◆ **Exercise objective**: Check each line below for "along" and report how many have it, nothing else.

◆ **Data below**:
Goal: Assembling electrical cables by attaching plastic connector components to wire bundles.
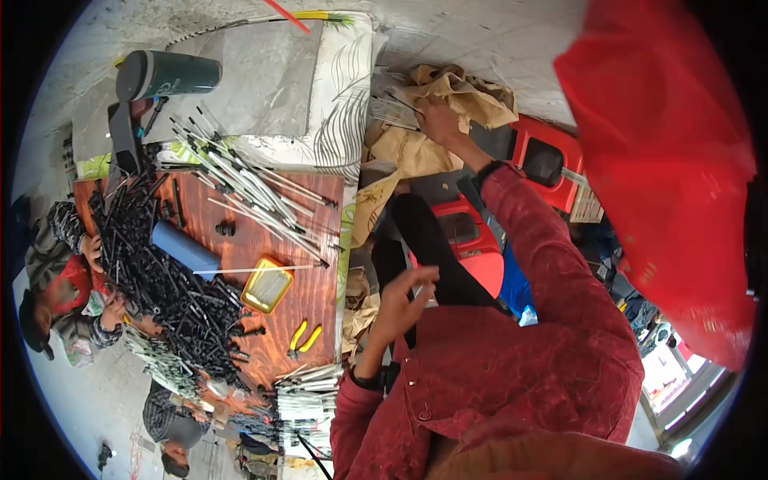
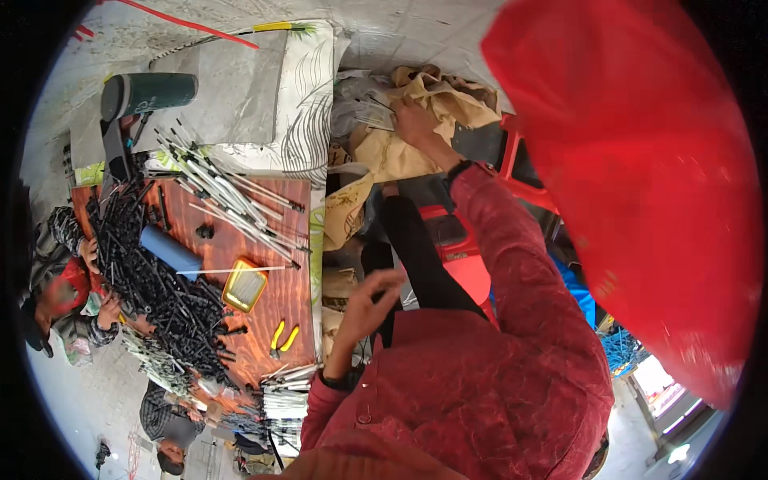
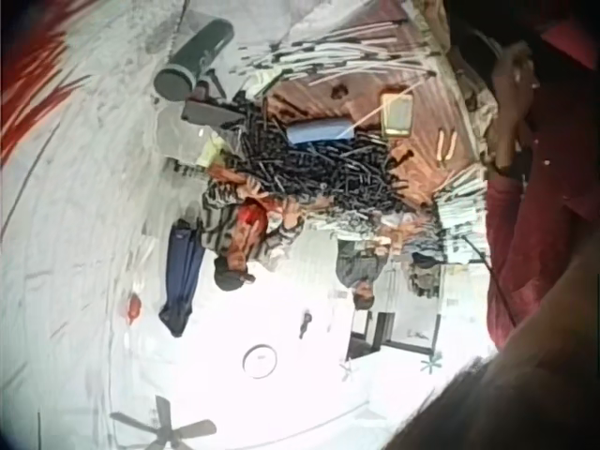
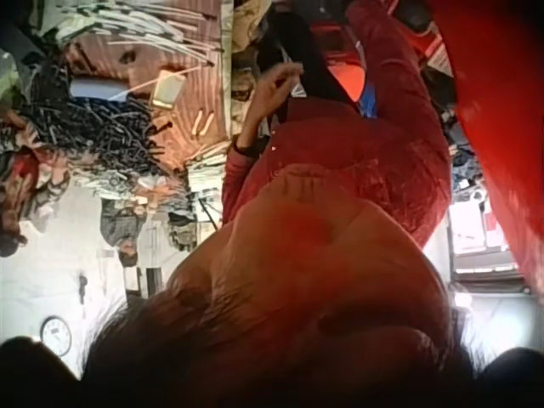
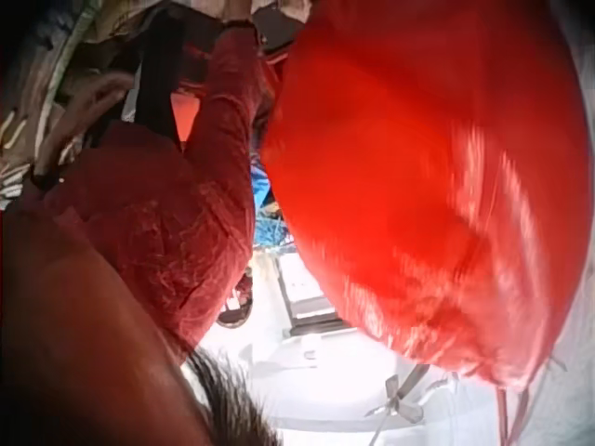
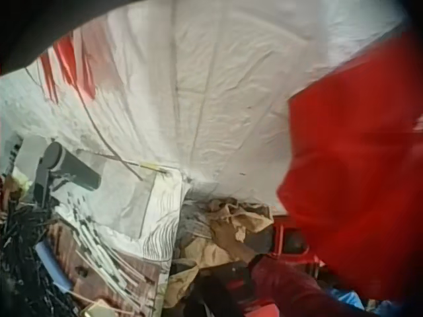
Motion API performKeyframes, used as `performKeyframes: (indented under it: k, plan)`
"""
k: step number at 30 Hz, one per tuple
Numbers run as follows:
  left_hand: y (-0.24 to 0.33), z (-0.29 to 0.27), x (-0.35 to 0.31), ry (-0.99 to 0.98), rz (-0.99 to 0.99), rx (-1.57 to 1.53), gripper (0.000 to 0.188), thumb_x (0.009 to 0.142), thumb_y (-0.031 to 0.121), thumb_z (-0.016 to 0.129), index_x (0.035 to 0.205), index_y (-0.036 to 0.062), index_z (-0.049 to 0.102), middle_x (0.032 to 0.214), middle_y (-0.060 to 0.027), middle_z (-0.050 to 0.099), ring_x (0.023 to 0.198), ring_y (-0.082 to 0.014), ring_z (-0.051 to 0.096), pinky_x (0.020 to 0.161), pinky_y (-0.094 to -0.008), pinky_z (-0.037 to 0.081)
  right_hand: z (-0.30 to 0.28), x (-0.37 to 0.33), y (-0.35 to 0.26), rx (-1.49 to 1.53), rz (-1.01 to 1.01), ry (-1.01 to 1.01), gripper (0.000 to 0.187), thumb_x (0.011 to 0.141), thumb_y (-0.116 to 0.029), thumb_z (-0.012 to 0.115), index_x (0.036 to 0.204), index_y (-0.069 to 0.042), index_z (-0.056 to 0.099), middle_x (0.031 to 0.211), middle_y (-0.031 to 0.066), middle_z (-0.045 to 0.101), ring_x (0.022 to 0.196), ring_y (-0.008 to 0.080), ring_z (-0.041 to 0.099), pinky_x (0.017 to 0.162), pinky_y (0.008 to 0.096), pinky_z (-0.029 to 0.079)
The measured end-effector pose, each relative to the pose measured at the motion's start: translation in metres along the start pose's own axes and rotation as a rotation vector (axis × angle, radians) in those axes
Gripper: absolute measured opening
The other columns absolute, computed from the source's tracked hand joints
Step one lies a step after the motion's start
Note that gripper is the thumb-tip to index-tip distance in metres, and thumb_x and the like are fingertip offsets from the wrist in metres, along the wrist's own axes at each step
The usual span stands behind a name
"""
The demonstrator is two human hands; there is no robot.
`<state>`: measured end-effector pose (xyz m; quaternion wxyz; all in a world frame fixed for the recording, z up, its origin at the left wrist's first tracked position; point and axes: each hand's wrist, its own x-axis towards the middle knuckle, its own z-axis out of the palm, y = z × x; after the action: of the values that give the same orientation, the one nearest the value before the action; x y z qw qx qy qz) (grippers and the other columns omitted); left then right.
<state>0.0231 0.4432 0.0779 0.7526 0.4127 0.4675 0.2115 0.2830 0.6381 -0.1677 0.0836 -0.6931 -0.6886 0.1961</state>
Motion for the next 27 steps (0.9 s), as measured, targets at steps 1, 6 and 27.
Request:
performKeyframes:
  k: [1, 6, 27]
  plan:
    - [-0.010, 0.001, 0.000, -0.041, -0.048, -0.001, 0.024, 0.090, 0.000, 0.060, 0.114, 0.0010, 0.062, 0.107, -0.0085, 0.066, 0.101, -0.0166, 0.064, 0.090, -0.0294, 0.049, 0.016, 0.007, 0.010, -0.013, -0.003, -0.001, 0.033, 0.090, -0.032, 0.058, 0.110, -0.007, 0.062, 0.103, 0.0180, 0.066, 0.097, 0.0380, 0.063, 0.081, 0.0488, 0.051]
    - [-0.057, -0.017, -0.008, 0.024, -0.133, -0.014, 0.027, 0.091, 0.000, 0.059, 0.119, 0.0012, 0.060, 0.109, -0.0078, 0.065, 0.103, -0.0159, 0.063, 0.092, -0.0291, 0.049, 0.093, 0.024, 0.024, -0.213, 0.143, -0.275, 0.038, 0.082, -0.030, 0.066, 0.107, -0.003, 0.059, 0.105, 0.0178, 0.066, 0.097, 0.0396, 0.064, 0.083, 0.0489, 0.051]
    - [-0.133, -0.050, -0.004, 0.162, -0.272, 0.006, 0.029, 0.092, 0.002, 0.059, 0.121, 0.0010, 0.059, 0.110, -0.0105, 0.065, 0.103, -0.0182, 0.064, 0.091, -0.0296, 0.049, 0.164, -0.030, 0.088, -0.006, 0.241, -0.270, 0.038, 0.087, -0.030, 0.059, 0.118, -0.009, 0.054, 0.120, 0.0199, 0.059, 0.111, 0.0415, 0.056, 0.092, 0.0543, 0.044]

◆ **Reply**: 2